▶ [Directions for this task]: Check each line of the listing below for the string "camera", then copy every line that has it.

▶ [Listed records]:
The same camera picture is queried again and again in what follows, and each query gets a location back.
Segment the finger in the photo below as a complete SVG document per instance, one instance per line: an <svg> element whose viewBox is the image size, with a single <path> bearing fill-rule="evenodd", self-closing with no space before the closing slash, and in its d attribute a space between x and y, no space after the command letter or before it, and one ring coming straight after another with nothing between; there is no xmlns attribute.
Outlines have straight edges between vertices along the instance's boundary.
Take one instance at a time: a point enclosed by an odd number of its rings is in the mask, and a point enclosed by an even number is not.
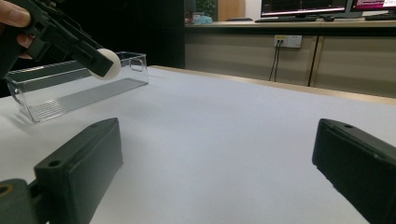
<svg viewBox="0 0 396 224"><path fill-rule="evenodd" d="M29 54L27 54L26 52L22 53L20 55L20 58L22 59L33 59L32 56L30 56Z"/></svg>
<svg viewBox="0 0 396 224"><path fill-rule="evenodd" d="M30 20L30 14L24 8L0 0L0 22L16 27L25 27L29 25Z"/></svg>
<svg viewBox="0 0 396 224"><path fill-rule="evenodd" d="M25 48L29 48L29 46L33 42L33 37L31 35L21 34L17 36L17 41L20 45L24 46Z"/></svg>

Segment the transparent plastic container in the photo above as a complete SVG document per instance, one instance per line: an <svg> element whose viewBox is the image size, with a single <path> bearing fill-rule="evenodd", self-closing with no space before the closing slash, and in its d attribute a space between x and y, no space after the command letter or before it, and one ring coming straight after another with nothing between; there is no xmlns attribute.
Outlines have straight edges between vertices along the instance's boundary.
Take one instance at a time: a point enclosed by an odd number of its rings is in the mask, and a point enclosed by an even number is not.
<svg viewBox="0 0 396 224"><path fill-rule="evenodd" d="M121 70L110 80L99 80L70 61L9 72L7 85L21 113L34 123L42 122L149 84L146 54L117 55Z"/></svg>

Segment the white egg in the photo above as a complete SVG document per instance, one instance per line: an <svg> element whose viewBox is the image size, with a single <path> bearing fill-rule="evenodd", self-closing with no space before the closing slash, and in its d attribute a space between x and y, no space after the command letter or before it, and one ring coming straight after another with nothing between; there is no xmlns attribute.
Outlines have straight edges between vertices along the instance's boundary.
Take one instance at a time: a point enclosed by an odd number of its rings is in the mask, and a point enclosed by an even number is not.
<svg viewBox="0 0 396 224"><path fill-rule="evenodd" d="M98 51L105 55L109 60L111 60L113 62L113 65L111 65L110 69L104 77L98 76L94 72L89 70L91 75L101 80L110 80L116 77L121 70L121 62L119 56L117 56L115 52L109 49L98 49Z"/></svg>

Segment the monitor screen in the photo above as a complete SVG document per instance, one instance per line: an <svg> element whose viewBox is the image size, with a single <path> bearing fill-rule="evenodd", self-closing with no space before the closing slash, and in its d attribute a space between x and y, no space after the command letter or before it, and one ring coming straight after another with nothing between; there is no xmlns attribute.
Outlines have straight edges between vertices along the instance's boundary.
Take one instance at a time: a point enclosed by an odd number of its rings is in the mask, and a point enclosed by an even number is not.
<svg viewBox="0 0 396 224"><path fill-rule="evenodd" d="M347 0L262 0L261 17L296 16L345 12Z"/></svg>
<svg viewBox="0 0 396 224"><path fill-rule="evenodd" d="M352 11L396 10L395 0L353 0Z"/></svg>

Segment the white tabletop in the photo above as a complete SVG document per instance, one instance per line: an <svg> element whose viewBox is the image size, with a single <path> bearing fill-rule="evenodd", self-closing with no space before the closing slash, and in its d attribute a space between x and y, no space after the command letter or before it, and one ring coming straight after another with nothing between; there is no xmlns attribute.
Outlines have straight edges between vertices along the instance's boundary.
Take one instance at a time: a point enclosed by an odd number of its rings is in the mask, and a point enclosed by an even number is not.
<svg viewBox="0 0 396 224"><path fill-rule="evenodd" d="M312 164L318 121L396 145L395 105L148 71L147 86L38 124L0 99L0 180L31 182L52 151L119 118L124 164L92 224L367 223Z"/></svg>

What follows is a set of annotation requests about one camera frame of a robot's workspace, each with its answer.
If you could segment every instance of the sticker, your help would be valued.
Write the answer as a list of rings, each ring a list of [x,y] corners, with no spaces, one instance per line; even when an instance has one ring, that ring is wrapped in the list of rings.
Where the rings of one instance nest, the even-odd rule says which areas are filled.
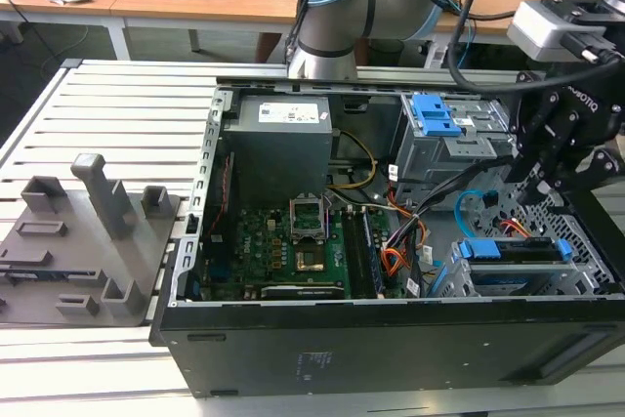
[[[406,290],[408,290],[415,297],[419,296],[419,290],[420,290],[419,285],[417,284],[417,282],[415,282],[411,278],[408,278],[408,282],[406,283]]]
[[[258,109],[258,121],[318,124],[319,110],[315,103],[263,103]]]
[[[456,126],[472,126],[472,127],[476,127],[476,125],[473,123],[473,119],[471,119],[470,117],[454,117],[453,118],[453,123]]]
[[[427,244],[423,247],[423,262],[434,265],[434,261],[432,260],[432,246],[428,246]]]
[[[389,165],[389,180],[396,182],[398,174],[399,167],[397,165]]]

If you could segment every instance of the slotted metal platform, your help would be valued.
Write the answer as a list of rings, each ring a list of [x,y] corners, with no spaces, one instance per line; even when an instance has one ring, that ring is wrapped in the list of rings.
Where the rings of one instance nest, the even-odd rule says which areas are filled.
[[[400,77],[408,83],[449,82],[444,70],[367,67],[360,74],[381,81]],[[284,76],[284,69],[277,65],[106,61],[62,68],[0,150],[0,240],[25,205],[20,192],[31,176],[56,176],[65,188],[81,188],[69,172],[81,151],[102,153],[106,174],[124,180],[128,191],[156,182],[166,186],[183,198],[179,209],[183,214],[216,75],[278,78]],[[515,74],[489,76],[512,81]],[[599,195],[617,224],[625,228],[625,186],[601,189]],[[182,232],[180,220],[172,241]],[[196,400],[167,349],[153,348],[147,342],[161,282],[162,272],[143,327],[0,325],[0,415],[407,417],[484,410],[492,416],[625,414],[625,348],[554,387]],[[436,346],[432,344],[429,353],[444,353]],[[384,355],[375,359],[383,362]]]

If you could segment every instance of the desk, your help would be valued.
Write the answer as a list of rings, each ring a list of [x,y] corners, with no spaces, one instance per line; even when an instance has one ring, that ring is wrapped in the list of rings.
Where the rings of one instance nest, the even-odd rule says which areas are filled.
[[[452,83],[446,70],[362,67],[358,73],[407,84]],[[466,73],[475,81],[486,75]],[[271,64],[85,61],[76,69],[61,68],[0,149],[0,240],[24,207],[20,192],[31,176],[57,176],[65,188],[79,188],[68,169],[80,151],[102,152],[106,174],[123,179],[128,191],[159,184],[187,205],[217,74],[286,75],[283,65]],[[488,76],[512,82],[516,75]],[[601,196],[617,213],[622,203],[614,202],[622,200],[625,188],[603,188]],[[178,222],[171,238],[182,233]],[[159,276],[155,294],[161,282]],[[196,400],[168,350],[147,342],[154,307],[152,301],[143,327],[0,324],[0,415],[405,417],[490,411],[508,417],[615,417],[625,410],[625,348],[553,387]]]
[[[47,0],[13,0],[30,21],[95,24],[108,28],[115,54],[131,58],[126,28],[143,26],[189,30],[193,51],[199,50],[196,30],[227,30],[284,33],[295,19],[297,0],[93,0],[58,6]],[[476,13],[515,10],[522,0],[476,0]],[[21,21],[6,0],[0,0],[0,21]],[[456,17],[445,14],[430,39],[429,66],[444,57]],[[507,44],[509,20],[479,22],[476,42]]]

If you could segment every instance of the wire bundle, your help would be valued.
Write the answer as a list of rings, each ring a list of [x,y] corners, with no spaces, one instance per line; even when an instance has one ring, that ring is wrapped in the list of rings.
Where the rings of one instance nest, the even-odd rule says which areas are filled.
[[[508,219],[501,222],[500,227],[504,228],[504,234],[508,233],[508,229],[512,229],[519,233],[523,238],[530,238],[531,233],[527,231],[521,223],[516,219]]]

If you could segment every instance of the blue plastic clip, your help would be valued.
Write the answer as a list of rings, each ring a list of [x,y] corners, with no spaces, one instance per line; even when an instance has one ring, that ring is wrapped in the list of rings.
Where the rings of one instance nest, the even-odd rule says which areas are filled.
[[[560,238],[556,241],[556,247],[565,261],[573,259],[573,248],[570,247],[570,244],[568,244],[568,241],[564,238]]]
[[[427,137],[457,137],[462,130],[456,126],[449,109],[438,95],[413,95],[412,111],[423,124]]]
[[[460,243],[460,253],[465,259],[500,259],[501,252],[494,239],[471,238]]]

▶ [Result of this exercise]:
The same camera picture is queried again and again in what follows, and each query gets a location back.
What follows is a set of annotation requests about one camera frame of a robot's workspace, each with its answer.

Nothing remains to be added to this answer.